The turmoil in the UK government bond market and its impact on the pensions and mortgages of millions of ordinary citizens was the most disturbing financial event of our time.
No other collapse, ranging from Britain’s exclusion from the exchange rate mechanism in 1992 to the crisis of 2007-2009, caused such an immediate reaction.
Both Chancellor Kwasi Kwarteng and Prime Minister Liz Truss were mercilessly removed from office.
Market turmoil: Responsibility for the LDI crisis, which jeopardized the pensions of 10 million people and required a £20bn bailout by the Bank of England, is yet to be determined
The blame for the market shock lies entirely with Kwarteng-Truss and their frenzied drive for growth.
Responsibility for the turbulence, which jeopardized the pensions of 10 million people and required a £20bn bailout by the Bank of England, has yet to be determined.
The current parliamentary probes show that the financial establishment is in a money lender.
Banking Governor Andrew Bailey argued that the best way to avoid another collapse in the market for liability-driven investments (LDIs) — complex derivatives built on gilt-edged stocks — is to change the rules for trustees in smaller funds that don’t are equipped to deal with crises.
Please wait. The Bank itself warned back in 2018 that this was an accident waiting to happen, stress-testing the market for a full rise in government bonds and proposing to involve the pension regulator, its own prudential arm and international enforcers. Nothing happened.
As for Bailey, he received no early warning from Downing Street about the upcoming easing, so it is believed he was unable to brake the locomotive and prepare.
Members of the Monetary Policy Committee (MPC) do not live in a vacuum and could not help but be aware of the noises coming from Downing Street, including the decision not to have the mini-Budget audited by the Office for Budget Responsibility.
What was the point of the Treasury sending a senior official, Clare Lombardelli, to the MPC session just days before the budget if she was unable to provide a global tax briefing?
The story from the other side of the fence was equally unconvincing.
Legal & General bosses John Kingman and Nigel Wilson turned their fire on the departed political principals.
This easily pushed aside their own guilt in using LDIs to manage pension liabilities. Other major insurers such as Aviva avoided such risky strategies.
Former deputy governor of the Bank of England, Paul Tucker, called it right. He suggested that the stress tests for a full percentage move in rates were inadequate and should have been three full points.
The impact of complacent regulation is still being felt.
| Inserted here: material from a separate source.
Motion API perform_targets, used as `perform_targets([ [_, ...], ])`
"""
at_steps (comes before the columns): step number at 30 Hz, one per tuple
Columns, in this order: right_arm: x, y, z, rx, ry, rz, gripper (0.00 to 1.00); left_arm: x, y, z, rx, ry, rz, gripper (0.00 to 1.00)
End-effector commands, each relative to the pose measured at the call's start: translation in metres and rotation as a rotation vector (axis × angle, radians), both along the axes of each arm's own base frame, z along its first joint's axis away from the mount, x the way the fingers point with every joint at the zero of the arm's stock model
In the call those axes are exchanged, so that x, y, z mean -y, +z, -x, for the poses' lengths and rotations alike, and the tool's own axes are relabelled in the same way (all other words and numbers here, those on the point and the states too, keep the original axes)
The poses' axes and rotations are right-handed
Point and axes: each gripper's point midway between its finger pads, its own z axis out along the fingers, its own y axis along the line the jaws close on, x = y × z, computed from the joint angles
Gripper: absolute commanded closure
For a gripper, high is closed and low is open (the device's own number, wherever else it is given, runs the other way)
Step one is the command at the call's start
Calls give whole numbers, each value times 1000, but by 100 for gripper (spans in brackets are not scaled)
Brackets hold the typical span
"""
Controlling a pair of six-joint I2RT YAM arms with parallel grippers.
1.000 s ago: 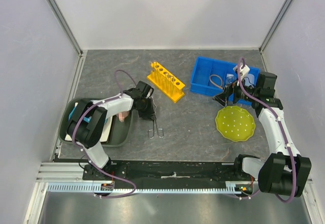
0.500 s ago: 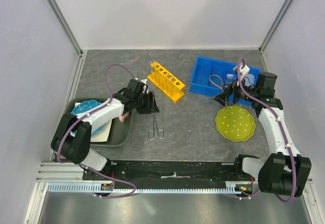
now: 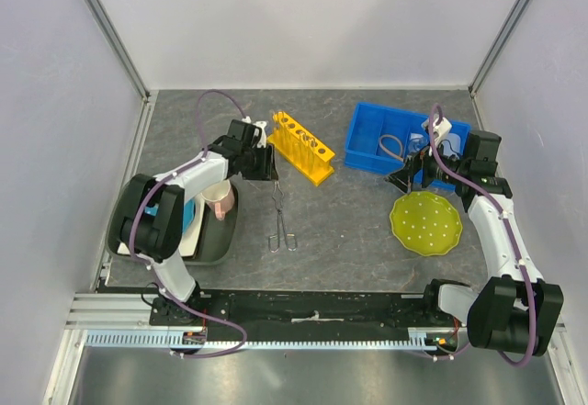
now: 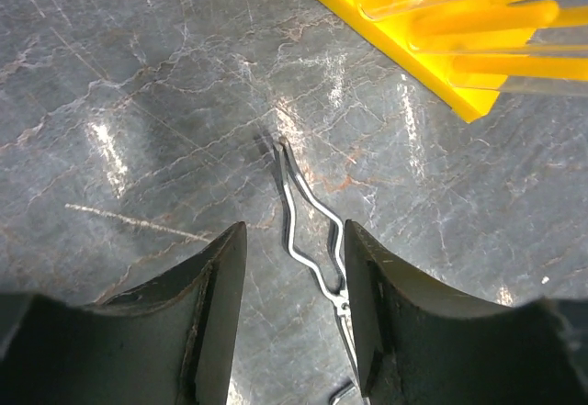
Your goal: Organize the chemistry lab equipment
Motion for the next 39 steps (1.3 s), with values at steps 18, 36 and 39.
perform_targets([
  [18,3,8,-9,43,11,22,2,13,-43,-37,-37,87,-6,56],
  [36,4,4,-10,26,7,21,2,13,-63,-17,-60,123,-16,75],
  [39,3,4,-10,28,10,23,2,11,-58,-16,-47,137,-13,85],
])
Lloyds Bank boss Charlie Nunn argued at an FT banking summit that the effects of the mini-Budget will linger, in the form of a price drop.
Contagion from LDIs, part of the shadow banking universe, is not completely under control.
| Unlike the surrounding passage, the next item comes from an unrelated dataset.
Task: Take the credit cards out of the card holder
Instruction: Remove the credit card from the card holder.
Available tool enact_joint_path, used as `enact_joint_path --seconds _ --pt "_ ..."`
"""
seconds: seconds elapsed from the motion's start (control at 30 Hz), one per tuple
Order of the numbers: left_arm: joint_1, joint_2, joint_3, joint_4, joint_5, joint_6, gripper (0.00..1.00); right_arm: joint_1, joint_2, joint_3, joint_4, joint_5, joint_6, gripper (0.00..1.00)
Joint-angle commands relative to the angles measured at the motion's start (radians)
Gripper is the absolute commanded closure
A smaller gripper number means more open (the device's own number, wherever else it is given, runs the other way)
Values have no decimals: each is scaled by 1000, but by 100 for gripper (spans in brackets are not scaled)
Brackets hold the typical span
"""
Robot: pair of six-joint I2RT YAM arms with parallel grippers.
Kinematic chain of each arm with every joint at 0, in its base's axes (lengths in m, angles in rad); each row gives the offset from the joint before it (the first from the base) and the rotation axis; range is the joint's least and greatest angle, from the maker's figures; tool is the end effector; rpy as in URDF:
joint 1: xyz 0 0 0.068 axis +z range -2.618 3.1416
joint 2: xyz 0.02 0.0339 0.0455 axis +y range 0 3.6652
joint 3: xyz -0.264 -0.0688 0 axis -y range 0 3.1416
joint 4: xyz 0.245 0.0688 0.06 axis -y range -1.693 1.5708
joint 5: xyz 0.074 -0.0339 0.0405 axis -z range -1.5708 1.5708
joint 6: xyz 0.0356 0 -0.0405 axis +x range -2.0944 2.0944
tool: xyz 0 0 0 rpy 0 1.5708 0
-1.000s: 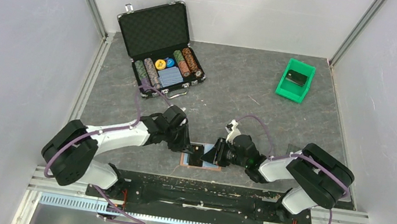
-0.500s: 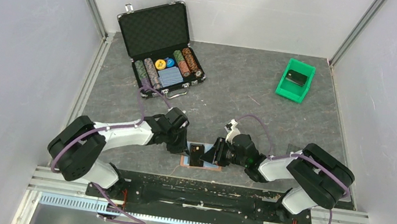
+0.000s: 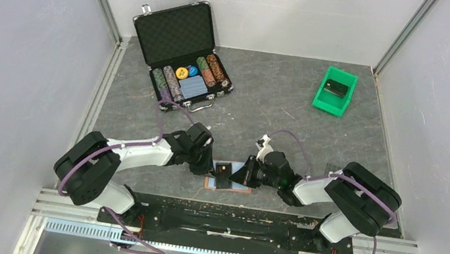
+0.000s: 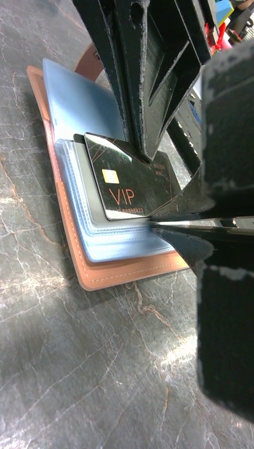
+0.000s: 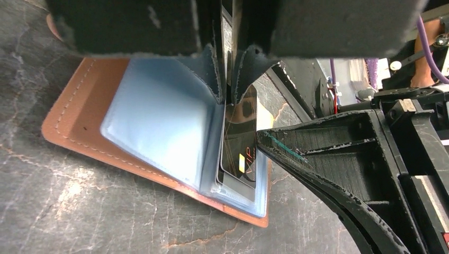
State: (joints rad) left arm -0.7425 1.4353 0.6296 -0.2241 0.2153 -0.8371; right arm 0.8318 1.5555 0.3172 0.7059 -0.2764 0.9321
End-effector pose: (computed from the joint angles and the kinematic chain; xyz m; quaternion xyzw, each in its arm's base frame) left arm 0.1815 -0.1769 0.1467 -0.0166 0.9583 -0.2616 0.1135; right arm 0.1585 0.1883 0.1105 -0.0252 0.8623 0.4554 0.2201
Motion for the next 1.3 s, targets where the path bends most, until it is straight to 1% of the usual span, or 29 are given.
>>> enact_joint_path --seconds 0.0,0.27,0.37,0.43,0.47,0.57,0.7,0.87,1.03,1.13,1.27 --pt "0 -18 -14 -3 -11 34 88 -14 -40 21 18 4 -23 100" --pt "1 -35 31 -69 -44 59 84 -60 -151 47 -170 -3 -128 100" --pt "1 -27 39 -71 -44 60 84 -69 -162 67 -243 -8 -163 90" --pt "0 -21 41 -67 -42 59 83 -72 -155 70 -254 -22 -169 85" --pt "1 -18 42 -66 -41 59 83 -73 -148 67 -248 -30 -167 87" --pt "0 -18 42 -63 -37 53 83 -77 -130 45 -193 -51 -144 100" --pt "1 -28 39 -66 -38 49 83 -82 -117 16 -109 -82 -98 100" --pt "1 -65 60 -118 -51 67 80 -114 -162 16 -137 -99 -124 100" --pt "2 -166 149 -234 -69 128 64 -174 -252 58 -248 -176 -228 100" --pt "3 -245 211 -287 -52 171 52 -189 -284 103 -317 -271 -315 100" --pt "13 -321 287 -334 -1 232 39 -189 -313 126 -318 -416 -360 100"
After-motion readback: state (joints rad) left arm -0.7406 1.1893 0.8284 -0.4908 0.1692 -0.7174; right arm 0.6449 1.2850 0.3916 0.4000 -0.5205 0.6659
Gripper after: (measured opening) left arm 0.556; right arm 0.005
HSBC has enough problems in Hong Kong China without alienating UK customers.
It can’t help but cut costs by cutting a quarter of its UK branches, reducing a network that once spanned every corner of the country, with 1,200 outlets, to just 327.
Yes, most customers go online for routine transactions. But there are entire classes of customers, including the elderly, who do not have digital access.
Many small retail businesses rely on the local branch to obtain coins and pay in cash.
They don’t need wasteful fuel and time-consuming travel to distant branches.
In turbulent days like this fall, there’s no substitute for meeting face-to-face to get a mortgage or for a company looking for a bigger line of credit.
Post offices, overcrowded as they are with online returns customers, are no substitute.
If the Nationwide, a mutual, can seriously repurpose affiliates, HSBC should be able to evoke similar creative thinking.
Mulberry has long struggled to establish itself as a world-class luxury brand.
Nevertheless, Jeremy Hunt has to listen to CEO Thierry Andretta who says customer numbers have plummeted since the Chancellor reintroduced VAT on foreign customers.
Brexit was intended to give the UK the freedom to set its own competitive tax rules.
Instead, the government has shot itself and the fancy tourist hospitality industry in the foot.